Copy the opening lines of the listing exactly, through and including the line with "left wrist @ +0"; do not copy any pictures.

================

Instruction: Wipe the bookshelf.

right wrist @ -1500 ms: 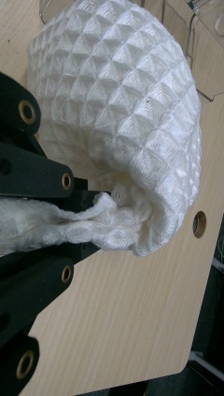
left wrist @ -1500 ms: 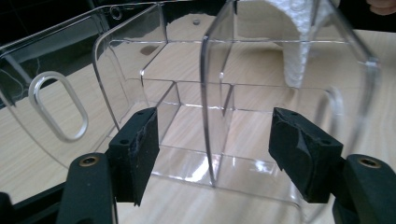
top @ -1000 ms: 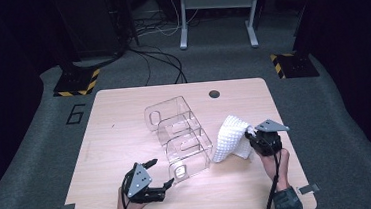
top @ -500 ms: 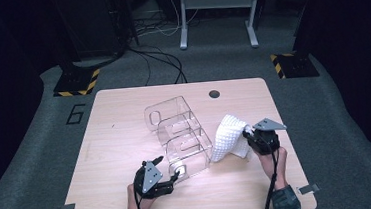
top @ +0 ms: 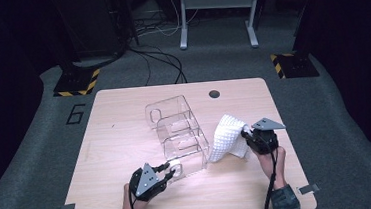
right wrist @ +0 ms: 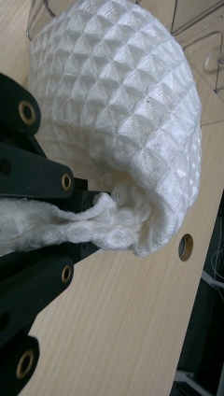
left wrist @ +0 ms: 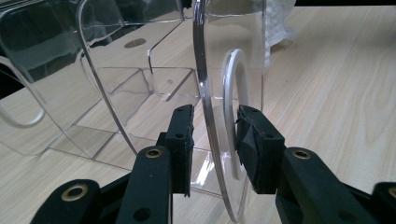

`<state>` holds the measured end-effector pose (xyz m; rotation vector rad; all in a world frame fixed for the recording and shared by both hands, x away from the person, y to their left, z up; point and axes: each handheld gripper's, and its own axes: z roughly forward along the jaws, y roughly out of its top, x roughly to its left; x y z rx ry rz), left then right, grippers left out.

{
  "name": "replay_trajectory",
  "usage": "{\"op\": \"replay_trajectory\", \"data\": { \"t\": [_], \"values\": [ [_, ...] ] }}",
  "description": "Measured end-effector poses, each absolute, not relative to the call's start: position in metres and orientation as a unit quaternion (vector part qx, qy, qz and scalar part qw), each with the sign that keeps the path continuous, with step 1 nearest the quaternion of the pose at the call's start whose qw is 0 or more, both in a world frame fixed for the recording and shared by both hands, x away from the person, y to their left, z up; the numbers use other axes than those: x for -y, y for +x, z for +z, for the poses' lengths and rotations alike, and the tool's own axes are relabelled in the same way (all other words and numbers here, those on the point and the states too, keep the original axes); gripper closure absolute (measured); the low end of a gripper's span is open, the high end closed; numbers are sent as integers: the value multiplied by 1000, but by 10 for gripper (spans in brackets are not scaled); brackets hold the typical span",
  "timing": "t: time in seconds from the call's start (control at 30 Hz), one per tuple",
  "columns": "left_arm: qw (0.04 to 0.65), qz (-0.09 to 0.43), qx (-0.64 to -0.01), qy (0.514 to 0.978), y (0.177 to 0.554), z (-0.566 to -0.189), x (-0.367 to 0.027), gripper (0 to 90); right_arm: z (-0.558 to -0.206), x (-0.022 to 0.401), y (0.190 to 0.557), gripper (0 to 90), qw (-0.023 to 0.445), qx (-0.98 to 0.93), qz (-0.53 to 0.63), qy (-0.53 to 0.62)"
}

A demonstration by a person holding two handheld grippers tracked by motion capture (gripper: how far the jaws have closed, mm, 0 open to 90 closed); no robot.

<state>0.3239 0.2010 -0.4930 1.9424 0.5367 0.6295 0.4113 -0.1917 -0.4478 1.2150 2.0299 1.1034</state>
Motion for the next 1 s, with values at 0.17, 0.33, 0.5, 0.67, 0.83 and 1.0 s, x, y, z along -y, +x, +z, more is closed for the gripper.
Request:
{"op": "replay_trajectory", "data": {
  "t": [0.17,0.33,0.5,0.67,0.83,1.0],
  "values": [
    [494,256,-233,798,326,-492,-211,660,-448,190,413,833,259,-752,411,446],
    [487,241,-242,804,326,-491,-217,427,-447,184,416,834,259,-754,414,439],
    [476,232,-261,808,323,-498,-230,173,-444,178,422,836,260,-754,419,433],
    [449,227,-289,815,326,-505,-250,121,-441,172,430,838,262,-756,419,429],
    [418,222,-324,819,339,-514,-267,88,-437,160,441,838,263,-760,420,421],
    [403,220,-334,823,350,-523,-272,92,-434,147,457,839,265,-766,417,412]
  ]
}}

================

-- ANSWER FOR THE TASK --
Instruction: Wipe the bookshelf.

right wrist @ -1500 ms: 
left wrist @ -1500 ms: 
top @ -1000 ms: 
top @ -500 ms: 
top @ +0 ms: 
right wrist @ +0 ms: 
left wrist @ +0 ms: 

What this exercise required is now done.